For many vegetable fields, there is no shortage of fertilizer in the soil, only more nitrogen, phosphorus and potassium. The key problem now is: how to activate the remaining nitrogen, phosphorus and potassium in the soil, or that fixed by the soil, bit by bit, so that the crops can be absorbed and utilized, rather than excessive chemical fertilizers
Comtopdressing principle: topdressing is not more, absorption is the key. No matter how much it is, it is useless that the soil can not be absorbed. The amount is appropriate to ensure that the absorption and utilization rate of fertilizer is increased to 8%, and the damage to the soil will be less and less. The soil itself also has a buffer ability, so that the soil will be better and better.
3. Improvement of soil biological traits
To improve soil biological traits, we must start fundamentally, and the best way is to treat bacteria with bacteria. To increase crop yield, biological agents (biological fertilizer) need to be added to the soil. The most mature application in China is bacillus. Bacillus belongs to bacteria with many species. It is a particularly good bacterial group to alleviate the repeated soil stubble, which can reduce the occurrence of soil-borne diseases, which is a fundamental method.
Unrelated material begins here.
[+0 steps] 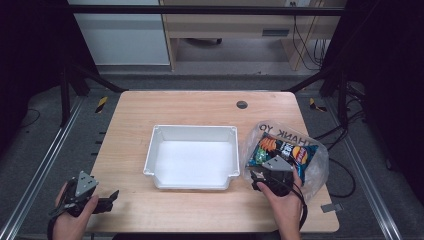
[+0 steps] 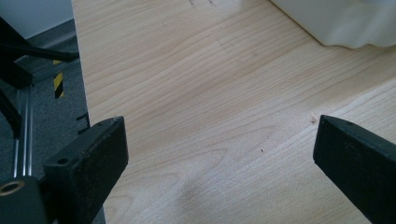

The biological agents are mainly fungi, such as mycorrhizal bacteria, deep green wood mold. Compared with bacteria, the production process of fungi is more complex and more difficult to purify. Foreign manufacturers will also have some soil flora conditioner, using the principle of biological stimulator, rushed to the ground, can stimulate the soil, the formation of suitable for the soil flora, increase the content of beneficial bacteria, alleviate crop production and soil-borne diseases.
At present, the domestic fungus fertilizer market is uneven, vegetable farmers choose, regardless of large or small manufacturers, regardless of the level of bacteria, should do the test demonstration in advance.